Arsenal 7-3 Newcastle, December 2012
The next season, Arsenal were on the right side of a ten-goal Premier League game, though by battering Alan Pardew’s Newcastle 7-3.
Exactly five years to the day since Spurs’ 6-4 win over Reading, North London saw history repeat itself across town; with the game deadlocked at 1-1 at the break, Arsenal ran riot in the second half.
Theo Walcott hit a hat-trick, while assisted another two, and though Newcastle equalised three times, twice through Demba Ba, and once through Sylvain Marveaux, it was ultimately in vain, as Walcott’s three, Olivier Giroud’s brace, and further strikes from Alex Oxlade-Chamberlain and Lukas Podolski secured an emphatic win for the Gunners.
West Brom 5-5 Man Utd, May 2013
It was supposed to be Sir Alex Ferguson’s perfect swan song. Having announced his retirement ten days earlier, this was his final game in charge of United, with a 20th league title already sealed weeks earlier.
And in the first half, it looked like being exactly that, as Shinji Kagawa, a Jonas Olsson own goal and Alex Büttner saw the Red Devils go in 3-1 up at the break.

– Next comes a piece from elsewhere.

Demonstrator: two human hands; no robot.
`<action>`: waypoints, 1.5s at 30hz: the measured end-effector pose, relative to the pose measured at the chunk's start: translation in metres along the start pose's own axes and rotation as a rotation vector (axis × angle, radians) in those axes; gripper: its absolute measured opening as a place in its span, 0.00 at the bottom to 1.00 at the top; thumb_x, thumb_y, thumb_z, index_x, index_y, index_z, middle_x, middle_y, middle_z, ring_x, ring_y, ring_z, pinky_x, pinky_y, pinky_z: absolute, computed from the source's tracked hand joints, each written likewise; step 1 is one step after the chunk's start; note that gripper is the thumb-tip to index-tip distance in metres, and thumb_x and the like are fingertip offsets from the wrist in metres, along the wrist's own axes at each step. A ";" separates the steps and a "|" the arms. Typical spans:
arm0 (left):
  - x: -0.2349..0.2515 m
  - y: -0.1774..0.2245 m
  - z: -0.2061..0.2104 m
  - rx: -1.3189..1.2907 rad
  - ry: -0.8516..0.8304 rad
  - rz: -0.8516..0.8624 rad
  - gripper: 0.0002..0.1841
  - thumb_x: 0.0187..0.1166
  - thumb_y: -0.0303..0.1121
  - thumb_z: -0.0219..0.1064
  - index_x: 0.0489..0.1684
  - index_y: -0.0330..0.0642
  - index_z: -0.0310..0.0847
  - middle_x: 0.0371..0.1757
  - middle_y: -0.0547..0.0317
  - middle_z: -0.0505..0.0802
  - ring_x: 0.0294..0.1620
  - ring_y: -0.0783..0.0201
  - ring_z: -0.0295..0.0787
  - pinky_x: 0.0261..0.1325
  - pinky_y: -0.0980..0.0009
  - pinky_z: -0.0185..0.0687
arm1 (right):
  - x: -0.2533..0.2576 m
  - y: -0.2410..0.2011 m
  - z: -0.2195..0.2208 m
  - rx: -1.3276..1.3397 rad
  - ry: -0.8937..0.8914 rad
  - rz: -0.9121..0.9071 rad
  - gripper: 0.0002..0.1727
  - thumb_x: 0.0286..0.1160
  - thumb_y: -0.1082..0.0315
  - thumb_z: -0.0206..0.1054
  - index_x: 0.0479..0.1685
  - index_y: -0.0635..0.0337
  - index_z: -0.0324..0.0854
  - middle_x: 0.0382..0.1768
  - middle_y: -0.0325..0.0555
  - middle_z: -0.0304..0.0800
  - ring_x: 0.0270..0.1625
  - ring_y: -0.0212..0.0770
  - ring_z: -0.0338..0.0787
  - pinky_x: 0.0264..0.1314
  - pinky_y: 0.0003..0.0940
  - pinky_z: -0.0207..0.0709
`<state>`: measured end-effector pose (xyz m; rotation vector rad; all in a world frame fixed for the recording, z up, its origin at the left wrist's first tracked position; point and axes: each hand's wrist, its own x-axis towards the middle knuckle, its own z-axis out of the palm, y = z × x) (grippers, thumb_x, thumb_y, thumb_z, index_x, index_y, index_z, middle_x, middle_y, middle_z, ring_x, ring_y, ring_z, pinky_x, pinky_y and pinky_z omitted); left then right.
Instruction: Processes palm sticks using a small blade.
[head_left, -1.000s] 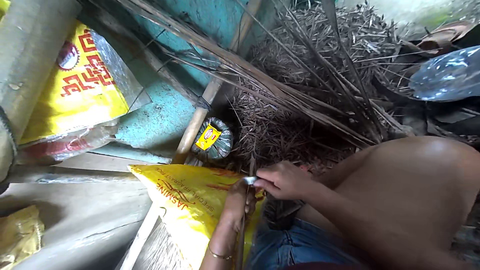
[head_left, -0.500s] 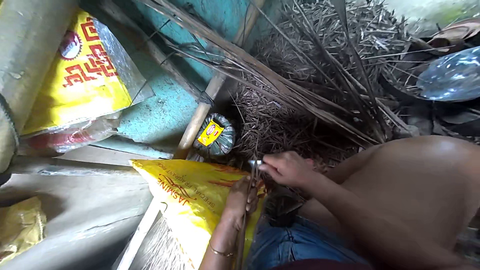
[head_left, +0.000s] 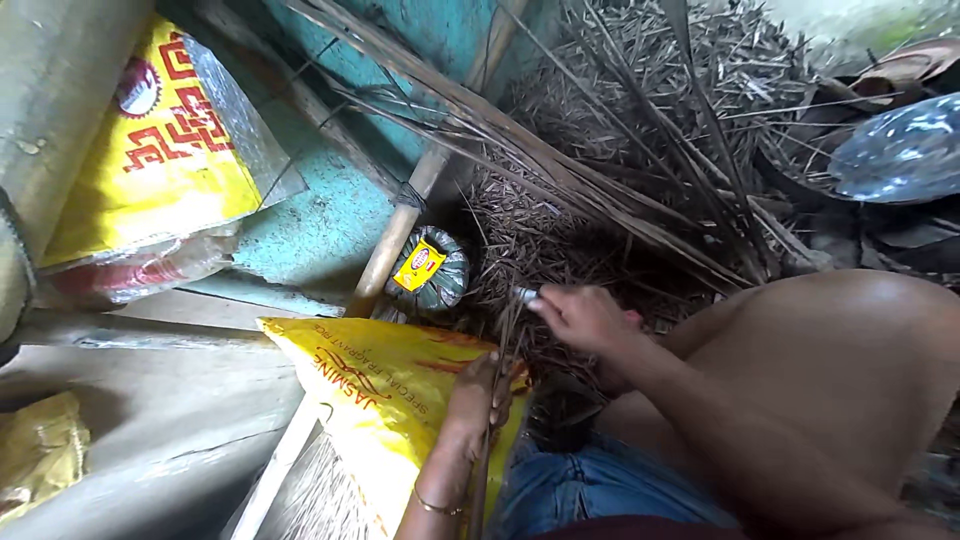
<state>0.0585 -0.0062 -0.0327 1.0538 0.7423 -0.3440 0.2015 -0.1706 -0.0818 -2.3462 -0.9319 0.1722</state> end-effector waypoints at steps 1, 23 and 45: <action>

The Baggies got another back through Romelu Lukaku but were three goals down again by 63 minutes thanks to strikes from the league’s top scorer, Robin Van Persie, and Javier Hernández.
But a sensational last ten minutes saw Lukaku and Youssuf Mulumbu both score inside less than 60 seconds, reducing to deficit to one, before the Belgian completed his hat-trick with a scrambled effort shortly after.
It meant that Ferguson made history once more, if not exactly the sort he would have wanted, presiding over the first 5-5 draw in the Premier League.